Try it:
What you return should be only the lines in the entries below between the one holding "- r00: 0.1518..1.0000" and the one holding "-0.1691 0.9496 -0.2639", ends included, with every picture left out.

START Available records

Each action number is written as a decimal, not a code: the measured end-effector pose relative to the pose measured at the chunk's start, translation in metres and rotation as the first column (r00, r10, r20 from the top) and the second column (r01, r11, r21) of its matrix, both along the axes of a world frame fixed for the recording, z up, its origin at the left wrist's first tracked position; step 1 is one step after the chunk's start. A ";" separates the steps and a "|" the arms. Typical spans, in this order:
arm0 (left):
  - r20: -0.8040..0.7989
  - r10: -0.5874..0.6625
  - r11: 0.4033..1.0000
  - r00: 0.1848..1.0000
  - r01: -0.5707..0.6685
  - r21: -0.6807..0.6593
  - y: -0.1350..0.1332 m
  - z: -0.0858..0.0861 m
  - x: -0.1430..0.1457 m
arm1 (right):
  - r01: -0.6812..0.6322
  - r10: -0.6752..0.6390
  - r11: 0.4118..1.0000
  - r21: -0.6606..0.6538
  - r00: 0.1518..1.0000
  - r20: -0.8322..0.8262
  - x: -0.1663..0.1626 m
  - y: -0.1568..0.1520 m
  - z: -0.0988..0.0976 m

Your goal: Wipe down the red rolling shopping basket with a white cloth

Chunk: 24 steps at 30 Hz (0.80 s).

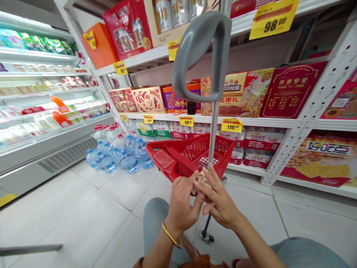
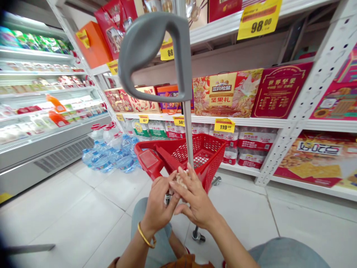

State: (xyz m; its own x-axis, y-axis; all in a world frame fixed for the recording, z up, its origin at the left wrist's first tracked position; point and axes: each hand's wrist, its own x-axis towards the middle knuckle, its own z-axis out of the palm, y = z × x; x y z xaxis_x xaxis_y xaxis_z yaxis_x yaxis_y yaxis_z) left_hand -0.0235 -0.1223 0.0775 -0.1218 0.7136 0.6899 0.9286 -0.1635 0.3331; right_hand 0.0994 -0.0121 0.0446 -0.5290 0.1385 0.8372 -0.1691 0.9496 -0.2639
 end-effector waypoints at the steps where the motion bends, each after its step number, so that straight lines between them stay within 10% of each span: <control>1: -0.007 0.004 1.000 1.000 -0.004 0.004 -0.001 0.000 0.000 | -0.009 0.009 1.000 0.005 1.000 0.006 -0.002 0.001 -0.007; 13: -0.088 0.126 0.992 0.988 -0.123 0.031 0.007 0.021 -0.002 | 0.114 -0.190 0.962 -0.249 0.933 -0.306 -0.006 0.005 -0.026; 24: 0.108 -0.003 0.995 0.994 -0.007 0.098 0.042 0.069 0.013 | 0.188 -0.402 0.897 -0.400 0.725 -0.559 -0.028 0.027 0.069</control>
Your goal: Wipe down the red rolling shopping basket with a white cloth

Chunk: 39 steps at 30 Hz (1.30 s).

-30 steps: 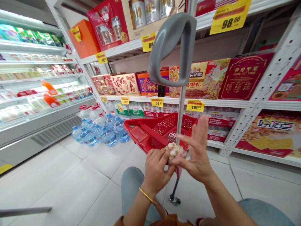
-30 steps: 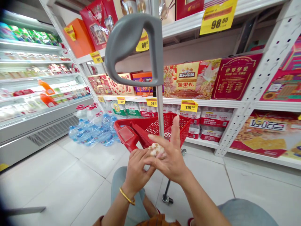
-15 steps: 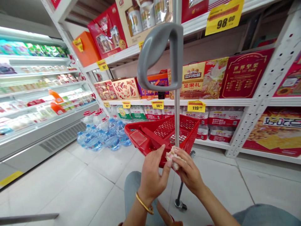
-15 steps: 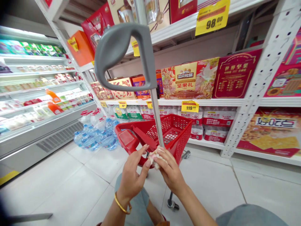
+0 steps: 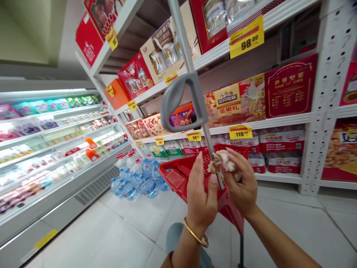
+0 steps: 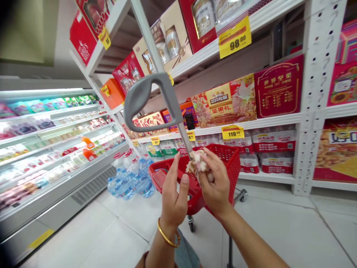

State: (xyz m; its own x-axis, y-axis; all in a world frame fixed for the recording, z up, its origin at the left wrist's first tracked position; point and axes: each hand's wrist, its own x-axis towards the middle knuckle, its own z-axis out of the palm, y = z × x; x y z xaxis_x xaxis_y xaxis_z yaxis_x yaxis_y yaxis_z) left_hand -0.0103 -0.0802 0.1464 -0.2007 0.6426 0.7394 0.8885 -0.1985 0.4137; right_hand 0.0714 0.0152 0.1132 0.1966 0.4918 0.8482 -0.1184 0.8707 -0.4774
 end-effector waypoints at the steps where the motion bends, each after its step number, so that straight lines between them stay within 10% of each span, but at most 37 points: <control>1: -0.003 -0.024 1.000 1.000 0.024 0.013 0.004 0.006 0.000 | 0.008 -0.008 1.000 0.020 1.000 -0.015 -0.002 0.002 0.011; 10: -0.256 -0.140 0.989 0.957 0.146 0.006 0.034 0.052 -0.002 | -0.046 0.037 0.984 0.171 0.998 0.052 -0.018 0.015 0.062; 39: -0.657 -0.115 0.993 0.745 0.068 -0.097 0.052 0.031 -0.033 | -0.132 0.116 0.987 0.091 0.980 0.159 -0.024 0.020 -0.047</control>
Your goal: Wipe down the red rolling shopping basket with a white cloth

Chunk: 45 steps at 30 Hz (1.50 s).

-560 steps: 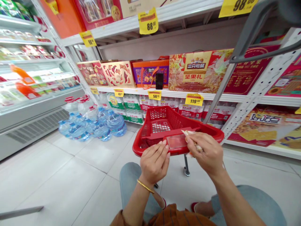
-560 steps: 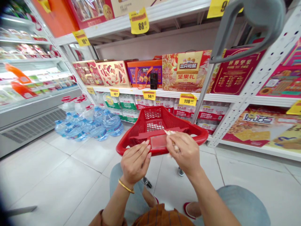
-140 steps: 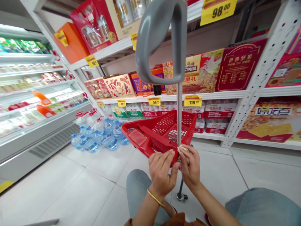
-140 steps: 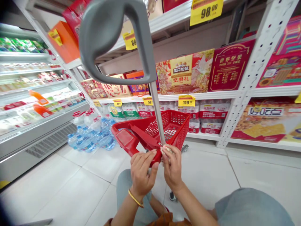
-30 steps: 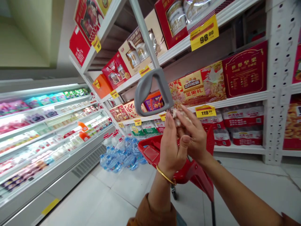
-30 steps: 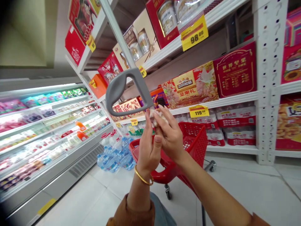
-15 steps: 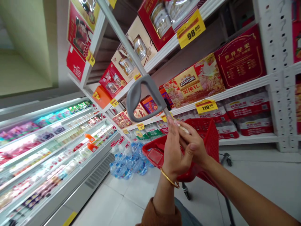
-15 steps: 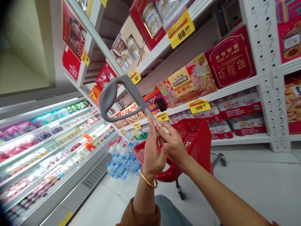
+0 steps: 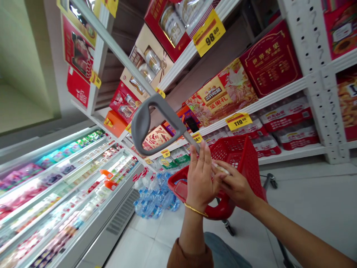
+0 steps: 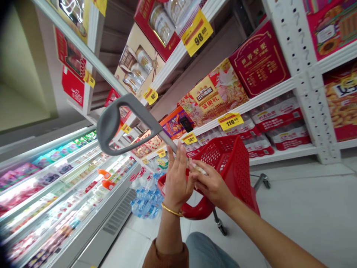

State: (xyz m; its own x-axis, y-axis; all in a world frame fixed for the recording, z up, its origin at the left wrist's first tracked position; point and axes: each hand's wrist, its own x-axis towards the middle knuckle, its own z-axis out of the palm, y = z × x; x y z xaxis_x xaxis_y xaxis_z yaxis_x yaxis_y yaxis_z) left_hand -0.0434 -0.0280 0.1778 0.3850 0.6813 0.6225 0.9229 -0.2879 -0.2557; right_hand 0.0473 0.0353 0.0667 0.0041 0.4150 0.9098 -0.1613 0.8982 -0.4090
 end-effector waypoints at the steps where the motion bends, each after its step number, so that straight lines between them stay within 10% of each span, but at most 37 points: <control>1: -0.019 0.003 1.000 1.000 -0.003 -0.003 -0.001 0.001 -0.001 | 0.000 0.000 1.000 -0.002 1.000 0.002 0.001 -0.001 -0.004; 12: -0.017 -0.099 0.995 0.995 0.099 -0.003 -0.005 0.006 -0.012 | 0.026 -0.024 1.000 -0.014 0.992 0.123 0.018 -0.011 -0.047; 23: -0.005 -0.147 0.989 0.989 0.147 -0.019 0.000 0.007 -0.016 | -0.015 0.015 1.000 0.000 1.000 0.022 -0.002 0.000 0.033; 39: -0.036 -0.122 0.992 0.992 0.120 -0.043 0.007 -0.003 -0.015 | -0.153 0.182 0.968 -0.199 0.974 0.136 0.005 -0.004 -0.034; 45: -0.024 -0.110 0.991 0.994 0.108 -0.073 0.000 -0.007 -0.015 | -0.267 0.323 0.893 -0.361 0.941 0.102 0.017 0.002 -0.019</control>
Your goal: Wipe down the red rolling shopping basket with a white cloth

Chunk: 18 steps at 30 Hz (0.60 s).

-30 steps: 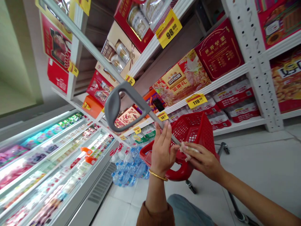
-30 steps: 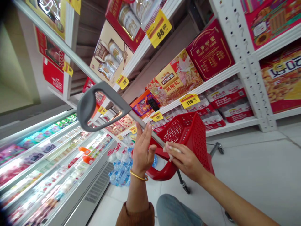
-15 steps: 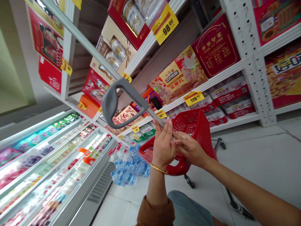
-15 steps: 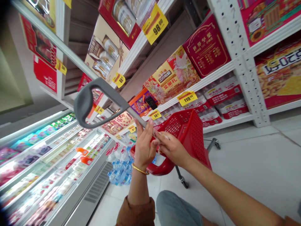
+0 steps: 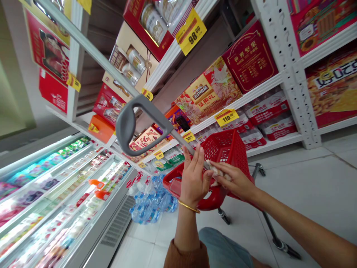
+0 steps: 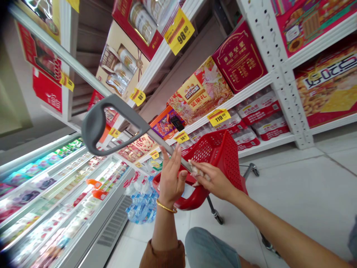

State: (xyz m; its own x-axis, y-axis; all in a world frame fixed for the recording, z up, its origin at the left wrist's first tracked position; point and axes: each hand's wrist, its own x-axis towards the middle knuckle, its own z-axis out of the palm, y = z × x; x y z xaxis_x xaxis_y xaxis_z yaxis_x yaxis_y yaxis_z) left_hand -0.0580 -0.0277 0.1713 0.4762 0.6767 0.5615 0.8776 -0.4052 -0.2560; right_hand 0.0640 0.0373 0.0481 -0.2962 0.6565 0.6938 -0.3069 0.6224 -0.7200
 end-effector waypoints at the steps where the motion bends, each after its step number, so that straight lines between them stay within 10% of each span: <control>1: 0.005 -0.005 1.000 1.000 0.005 -0.008 -0.001 0.000 0.001 | -0.023 0.022 0.999 -0.031 0.999 -0.030 0.000 0.002 0.010; 8: 0.002 -0.007 0.998 1.000 0.007 -0.069 -0.003 -0.002 0.004 | -0.313 0.298 0.948 -0.055 0.935 -0.193 -0.010 0.016 0.064; 12: -0.040 0.030 0.996 0.999 -0.033 -0.088 -0.001 -0.006 0.000 | -0.361 0.345 0.931 -0.058 0.921 -0.181 -0.013 0.017 0.050; 18: -0.056 0.098 0.988 0.994 -0.104 -0.113 -0.003 -0.014 0.003 | -0.102 0.109 0.992 0.080 0.990 -0.087 -0.015 0.004 0.010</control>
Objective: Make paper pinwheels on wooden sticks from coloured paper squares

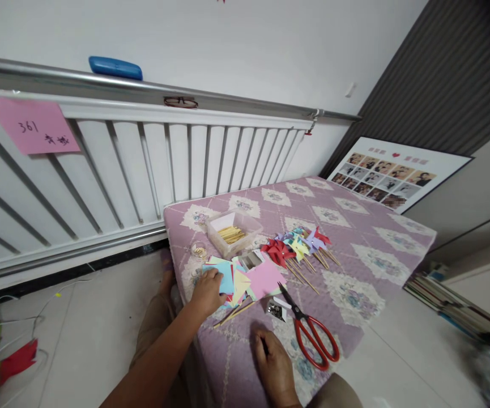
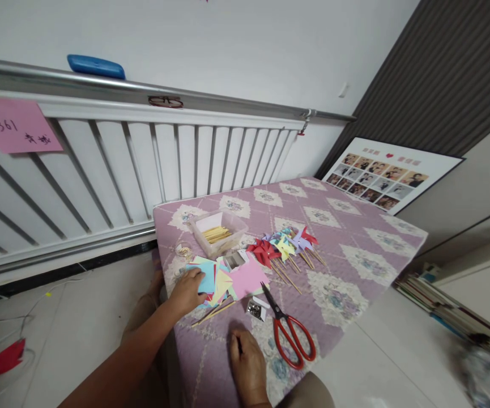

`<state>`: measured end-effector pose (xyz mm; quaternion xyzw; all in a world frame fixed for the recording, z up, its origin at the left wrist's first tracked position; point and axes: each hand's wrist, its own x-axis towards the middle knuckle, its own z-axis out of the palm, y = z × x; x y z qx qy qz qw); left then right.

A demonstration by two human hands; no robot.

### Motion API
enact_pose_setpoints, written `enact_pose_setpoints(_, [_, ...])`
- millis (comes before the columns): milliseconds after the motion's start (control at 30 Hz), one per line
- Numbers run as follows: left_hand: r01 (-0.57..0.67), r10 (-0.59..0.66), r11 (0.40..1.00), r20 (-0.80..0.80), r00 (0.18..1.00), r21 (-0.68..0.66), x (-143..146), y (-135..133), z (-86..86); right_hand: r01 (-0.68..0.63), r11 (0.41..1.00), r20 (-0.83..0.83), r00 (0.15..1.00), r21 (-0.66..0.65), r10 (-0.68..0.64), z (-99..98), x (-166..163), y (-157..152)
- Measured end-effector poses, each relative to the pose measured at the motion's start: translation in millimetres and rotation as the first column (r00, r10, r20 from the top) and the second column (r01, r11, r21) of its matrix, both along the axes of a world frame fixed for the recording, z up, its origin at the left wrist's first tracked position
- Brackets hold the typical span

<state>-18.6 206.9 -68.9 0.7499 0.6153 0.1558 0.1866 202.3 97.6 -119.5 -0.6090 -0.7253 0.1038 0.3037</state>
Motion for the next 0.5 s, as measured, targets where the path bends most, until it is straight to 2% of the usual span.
enact_pose_setpoints(500, [-0.015, 0.016, 1.000, 0.046, 0.999, -0.018, -2.9, 3.2, -2.1, -0.009, 1.000, 0.003, 1.000, 0.028, 0.009, 0.2, -0.4, 0.2])
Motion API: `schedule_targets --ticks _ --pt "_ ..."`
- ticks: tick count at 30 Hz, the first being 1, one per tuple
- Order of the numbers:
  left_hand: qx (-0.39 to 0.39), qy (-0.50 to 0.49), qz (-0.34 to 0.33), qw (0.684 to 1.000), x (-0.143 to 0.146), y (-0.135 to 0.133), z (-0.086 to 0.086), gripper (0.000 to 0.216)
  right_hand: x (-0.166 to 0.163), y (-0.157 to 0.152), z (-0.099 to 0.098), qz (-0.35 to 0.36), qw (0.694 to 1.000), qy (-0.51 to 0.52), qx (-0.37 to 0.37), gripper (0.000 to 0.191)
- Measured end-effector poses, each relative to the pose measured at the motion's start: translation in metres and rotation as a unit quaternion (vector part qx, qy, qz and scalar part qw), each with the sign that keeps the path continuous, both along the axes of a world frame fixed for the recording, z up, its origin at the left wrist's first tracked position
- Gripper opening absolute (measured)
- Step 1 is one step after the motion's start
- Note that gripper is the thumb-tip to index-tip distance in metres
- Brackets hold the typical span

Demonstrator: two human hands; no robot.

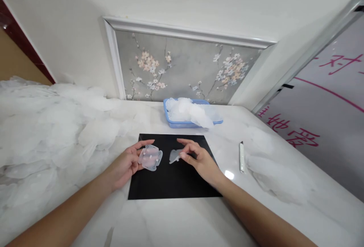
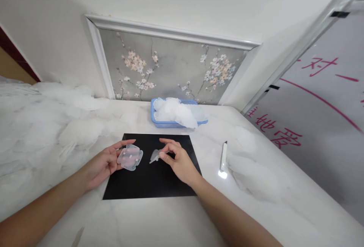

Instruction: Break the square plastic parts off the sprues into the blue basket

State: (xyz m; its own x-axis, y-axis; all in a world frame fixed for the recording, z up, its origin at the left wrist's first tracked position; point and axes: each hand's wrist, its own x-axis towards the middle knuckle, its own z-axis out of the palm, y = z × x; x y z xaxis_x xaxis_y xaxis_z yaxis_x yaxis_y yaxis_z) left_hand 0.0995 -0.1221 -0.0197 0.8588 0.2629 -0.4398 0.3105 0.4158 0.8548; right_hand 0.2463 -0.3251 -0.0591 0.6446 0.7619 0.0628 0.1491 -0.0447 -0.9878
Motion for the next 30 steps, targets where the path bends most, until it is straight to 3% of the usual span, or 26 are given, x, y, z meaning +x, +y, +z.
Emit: schedule_targets --ticks 6,12,17,24,26,30 --pt "0.046 -0.009 -0.065 0.997 -0.001 0.003 -0.006 0.068 -0.008 0.0 0.008 0.0 0.981 0.193 0.021 0.03" --pt "0.078 -0.011 -0.078 0.994 0.002 0.0 -0.005 0.069 -0.004 0.003 0.009 0.048 0.926 0.368 0.063 0.029" --pt "0.119 -0.034 -0.094 0.988 0.003 0.001 -0.01 0.067 0.001 0.003 0.005 0.047 0.915 0.396 0.066 0.026" --pt "0.334 -0.05 -0.05 0.94 0.002 0.003 -0.011 0.028 0.001 0.003 0.004 0.047 0.912 0.402 0.065 0.03" --pt "0.321 -0.059 -0.043 0.944 0.002 0.002 -0.01 0.03 0.0 0.003 0.005 0.045 0.913 0.401 0.064 0.03" --pt "0.278 -0.091 -0.076 0.953 0.0 0.0 -0.01 0.056 0.0 0.003 0.005 0.049 0.915 0.394 0.072 0.025"
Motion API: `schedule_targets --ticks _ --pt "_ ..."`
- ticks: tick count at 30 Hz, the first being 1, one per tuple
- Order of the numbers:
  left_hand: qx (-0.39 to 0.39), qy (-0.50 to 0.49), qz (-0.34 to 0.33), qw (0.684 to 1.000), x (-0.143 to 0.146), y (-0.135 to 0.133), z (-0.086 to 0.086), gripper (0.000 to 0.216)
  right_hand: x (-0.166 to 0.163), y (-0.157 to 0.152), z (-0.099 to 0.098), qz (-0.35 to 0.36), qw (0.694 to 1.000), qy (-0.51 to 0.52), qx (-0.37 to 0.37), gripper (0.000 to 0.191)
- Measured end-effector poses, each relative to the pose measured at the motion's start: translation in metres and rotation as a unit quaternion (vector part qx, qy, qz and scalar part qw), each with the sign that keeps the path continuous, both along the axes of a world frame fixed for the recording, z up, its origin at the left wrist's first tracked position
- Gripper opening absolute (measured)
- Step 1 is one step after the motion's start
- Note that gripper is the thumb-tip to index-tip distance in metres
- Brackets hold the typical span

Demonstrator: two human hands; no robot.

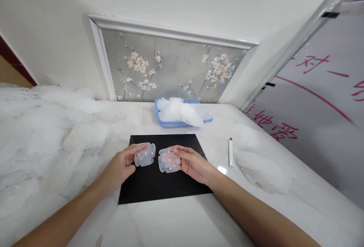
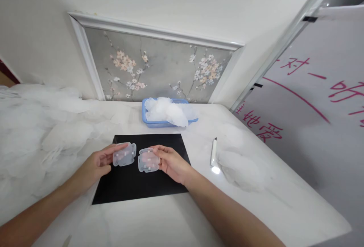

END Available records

Answer section:
  - r00: 0.1518..1.0000
  - r20: -0.8322..0.8262
  - x: -0.1663..0.1626 m
  - y: -0.1568..0.1520 m
  - z: -0.0988..0.0976 m

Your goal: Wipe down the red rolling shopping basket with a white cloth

Chunk: 24 steps at 30 Hz (0.80 s).


State: (xyz m; its own x-axis, y-axis; all in a world frame fixed for the recording, z up, its origin at the left wrist's first tracked position; point and axes: each hand's wrist, its own x-axis towards the middle knuckle, its own z-axis out of the palm, y = z × x; x y z xaxis_x xaxis_y xaxis_z yaxis_x yaxis_y yaxis_z) left_hand -0.0235 -0.1223 0.0775 -0.1218 0.7136 0.6899 0.9286 -0.1635 0.3331; right_hand 0.0994 -0.0121 0.0446 -0.5290 0.1385 0.8372 -0.1691 0.9496 -0.2639

The exercise requires no further work.